(Your objective) When you write out the listing, keep each word exactly as it stands but include none of its images.
╭─ Dataset
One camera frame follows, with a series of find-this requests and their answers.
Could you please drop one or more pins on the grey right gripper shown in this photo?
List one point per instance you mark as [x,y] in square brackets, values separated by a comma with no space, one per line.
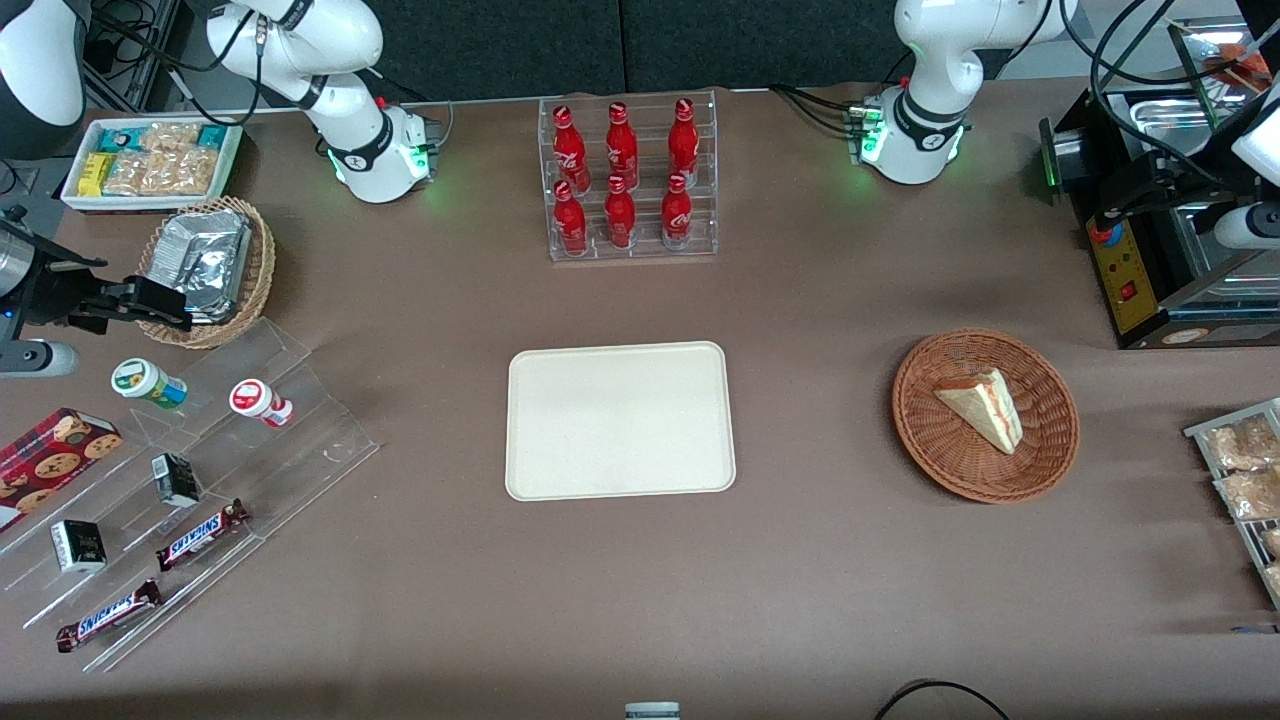
[52,293]

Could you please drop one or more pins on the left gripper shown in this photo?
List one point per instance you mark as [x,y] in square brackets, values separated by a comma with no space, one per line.
[1168,185]

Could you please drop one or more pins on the triangular sandwich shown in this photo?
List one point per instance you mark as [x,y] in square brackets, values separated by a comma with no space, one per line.
[985,405]

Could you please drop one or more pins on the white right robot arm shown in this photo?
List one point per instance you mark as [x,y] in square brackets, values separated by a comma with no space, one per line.
[330,60]

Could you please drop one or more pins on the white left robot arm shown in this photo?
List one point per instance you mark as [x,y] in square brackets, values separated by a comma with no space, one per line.
[930,60]

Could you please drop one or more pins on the white rectangular snack tray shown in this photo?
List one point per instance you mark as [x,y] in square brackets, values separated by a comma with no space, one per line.
[72,195]

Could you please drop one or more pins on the light tan wicker basket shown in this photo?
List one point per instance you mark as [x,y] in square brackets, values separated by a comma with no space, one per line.
[262,260]

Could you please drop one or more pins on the metal snack tray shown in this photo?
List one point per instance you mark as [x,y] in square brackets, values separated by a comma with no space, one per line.
[1200,432]

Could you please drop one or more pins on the brown wicker basket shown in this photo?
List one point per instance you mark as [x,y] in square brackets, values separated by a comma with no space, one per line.
[950,460]

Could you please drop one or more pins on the cream plastic tray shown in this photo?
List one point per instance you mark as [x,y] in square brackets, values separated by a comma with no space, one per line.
╰─
(Task answer)
One camera frame follows, with a series of find-this requests and their answers.
Could you please drop one or more pins on the grey right gripper shown in this photo?
List one point per instance you mark as [x,y] in square brackets, values separated by a comma with no space, one per line.
[52,293]

Could you please drop one or more pins on the left gripper shown in this photo?
List one point per instance you mark as [x,y] in square brackets, values separated by a comma with no space, one per line.
[1168,185]

Could you please drop one or more pins on the triangular sandwich shown in this photo?
List one point per instance you mark as [x,y] in square brackets, values separated by a comma with no space, one per line.
[985,405]

Could you please drop one or more pins on the white right robot arm shown in this photo?
List one point per instance you mark as [x,y] in square brackets, values separated by a comma with no space, one per line.
[330,60]

Could you please drop one or more pins on the white left robot arm shown in this photo?
List one point per instance you mark as [x,y] in square brackets, values separated by a comma with no space, one per line.
[930,60]

Could you please drop one or more pins on the white rectangular snack tray shown in this photo?
List one point per instance you mark as [x,y] in square brackets, values separated by a comma with no space, one per line.
[72,195]

Could you please drop one or more pins on the light tan wicker basket shown in this photo?
List one point per instance you mark as [x,y] in square brackets, values separated by a comma with no space, one per line.
[262,260]

Could you please drop one or more pins on the metal snack tray shown in this photo?
List one point per instance you mark as [x,y] in square brackets, values separated by a comma with no space, one per line.
[1200,432]

Could you please drop one or more pins on the brown wicker basket shown in this photo?
List one point per instance you mark as [x,y] in square brackets, values separated by a comma with no space, one per line.
[950,460]

Could you please drop one or more pins on the cream plastic tray shown in this photo?
List one point per instance you mark as [x,y] in square brackets, values separated by a comma with no space, one per line.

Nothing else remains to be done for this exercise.